Records shown section start
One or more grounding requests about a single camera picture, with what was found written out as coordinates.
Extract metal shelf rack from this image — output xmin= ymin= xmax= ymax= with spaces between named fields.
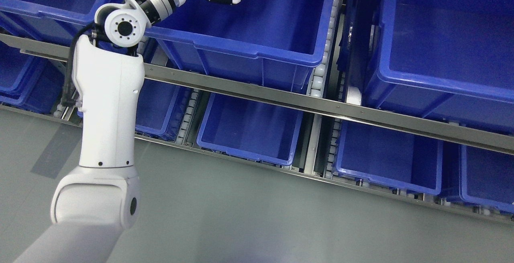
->
xmin=1 ymin=32 xmax=513 ymax=225

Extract blue bin lower far left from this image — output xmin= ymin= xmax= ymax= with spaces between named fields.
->
xmin=0 ymin=42 xmax=64 ymax=114

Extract blue bin upper right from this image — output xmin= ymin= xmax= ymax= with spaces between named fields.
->
xmin=339 ymin=0 xmax=514 ymax=135

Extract blue bin upper left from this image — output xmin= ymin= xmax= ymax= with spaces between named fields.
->
xmin=0 ymin=0 xmax=123 ymax=46

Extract blue bin lower far right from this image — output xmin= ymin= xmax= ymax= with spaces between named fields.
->
xmin=440 ymin=142 xmax=514 ymax=214

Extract blue bin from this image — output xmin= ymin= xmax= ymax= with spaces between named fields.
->
xmin=0 ymin=42 xmax=64 ymax=114
xmin=333 ymin=121 xmax=443 ymax=196
xmin=145 ymin=0 xmax=334 ymax=94
xmin=196 ymin=94 xmax=303 ymax=166
xmin=440 ymin=142 xmax=514 ymax=214
xmin=339 ymin=0 xmax=514 ymax=135
xmin=135 ymin=79 xmax=192 ymax=141
xmin=0 ymin=0 xmax=123 ymax=46

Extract blue bin upper middle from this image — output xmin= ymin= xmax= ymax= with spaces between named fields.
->
xmin=145 ymin=0 xmax=334 ymax=94

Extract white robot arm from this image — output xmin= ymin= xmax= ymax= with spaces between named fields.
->
xmin=15 ymin=0 xmax=186 ymax=263

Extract blue bin lower middle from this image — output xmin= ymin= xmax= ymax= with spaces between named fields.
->
xmin=196 ymin=94 xmax=303 ymax=166

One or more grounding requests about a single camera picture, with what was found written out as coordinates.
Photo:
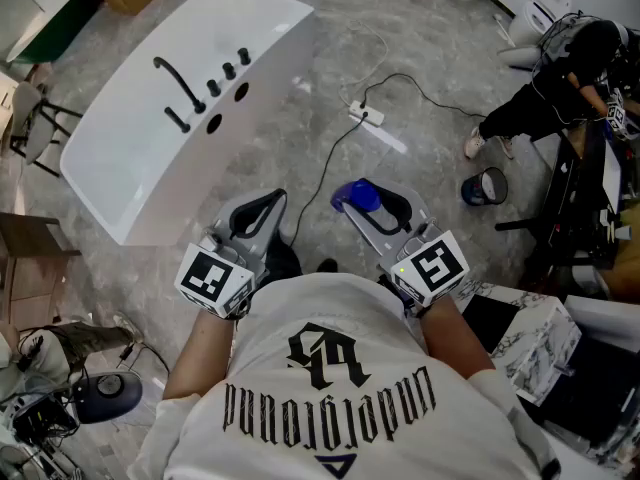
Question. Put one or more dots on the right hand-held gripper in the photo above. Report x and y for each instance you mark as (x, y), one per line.
(432, 268)

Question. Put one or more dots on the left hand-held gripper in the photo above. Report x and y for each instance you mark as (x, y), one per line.
(212, 275)

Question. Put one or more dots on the white bathtub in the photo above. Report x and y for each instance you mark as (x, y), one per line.
(150, 168)

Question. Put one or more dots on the person's left forearm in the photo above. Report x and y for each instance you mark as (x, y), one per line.
(205, 353)

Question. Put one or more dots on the person's right forearm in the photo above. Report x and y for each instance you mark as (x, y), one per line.
(452, 338)

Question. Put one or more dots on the person's black trouser legs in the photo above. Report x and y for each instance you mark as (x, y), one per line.
(282, 263)

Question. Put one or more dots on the black mesh wastebasket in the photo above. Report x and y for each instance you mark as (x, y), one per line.
(484, 188)

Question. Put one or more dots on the white power strip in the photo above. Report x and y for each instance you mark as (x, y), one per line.
(366, 113)

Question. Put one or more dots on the black faucet knob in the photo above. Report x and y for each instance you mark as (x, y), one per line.
(229, 71)
(214, 88)
(244, 56)

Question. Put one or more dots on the black curved faucet spout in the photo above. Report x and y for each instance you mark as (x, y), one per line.
(182, 85)

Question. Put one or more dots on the black desk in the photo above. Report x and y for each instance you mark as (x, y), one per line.
(580, 208)

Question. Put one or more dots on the person's white printed shirt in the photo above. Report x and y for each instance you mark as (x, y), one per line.
(350, 418)

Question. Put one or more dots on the grey chair with black legs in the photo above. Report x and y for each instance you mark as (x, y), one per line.
(30, 118)

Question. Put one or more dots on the white toilet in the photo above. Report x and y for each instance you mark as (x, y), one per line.
(537, 15)

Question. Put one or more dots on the green and white tub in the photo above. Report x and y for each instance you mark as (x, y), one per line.
(50, 23)

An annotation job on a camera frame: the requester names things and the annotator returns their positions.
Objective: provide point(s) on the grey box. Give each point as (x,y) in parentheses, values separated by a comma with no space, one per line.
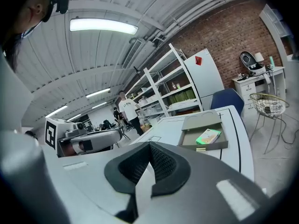
(203,122)

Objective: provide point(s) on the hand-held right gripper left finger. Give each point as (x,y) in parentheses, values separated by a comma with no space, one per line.
(88,183)

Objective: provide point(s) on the red sticker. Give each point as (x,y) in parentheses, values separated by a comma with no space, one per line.
(199,60)

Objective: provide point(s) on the pale green cylinder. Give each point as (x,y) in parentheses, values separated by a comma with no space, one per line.
(271,61)

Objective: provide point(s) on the person's head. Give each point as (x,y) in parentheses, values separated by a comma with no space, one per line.
(32,7)

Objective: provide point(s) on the green box of bandages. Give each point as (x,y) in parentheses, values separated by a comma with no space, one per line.
(208,136)

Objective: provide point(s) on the long ceiling light tube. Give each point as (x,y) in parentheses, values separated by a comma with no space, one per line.
(56,111)
(98,93)

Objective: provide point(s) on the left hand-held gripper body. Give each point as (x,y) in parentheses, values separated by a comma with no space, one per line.
(66,130)

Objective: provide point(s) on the white window frame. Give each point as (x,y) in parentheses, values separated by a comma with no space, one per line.
(276,31)

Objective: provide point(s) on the white table lamp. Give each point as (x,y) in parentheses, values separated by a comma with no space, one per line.
(258,57)

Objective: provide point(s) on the white domed appliance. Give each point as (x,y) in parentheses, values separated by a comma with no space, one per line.
(253,67)

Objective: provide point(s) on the row of green boxes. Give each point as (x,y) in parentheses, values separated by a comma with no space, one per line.
(182,96)

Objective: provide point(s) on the blue chair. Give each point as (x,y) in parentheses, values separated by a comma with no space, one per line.
(226,99)

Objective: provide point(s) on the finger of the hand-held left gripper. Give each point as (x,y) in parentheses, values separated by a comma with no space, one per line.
Records shown section end
▶ **What to work on**: Count how many lines above carry the word "from". Only the number is required.

▶ **Problem solution**: 9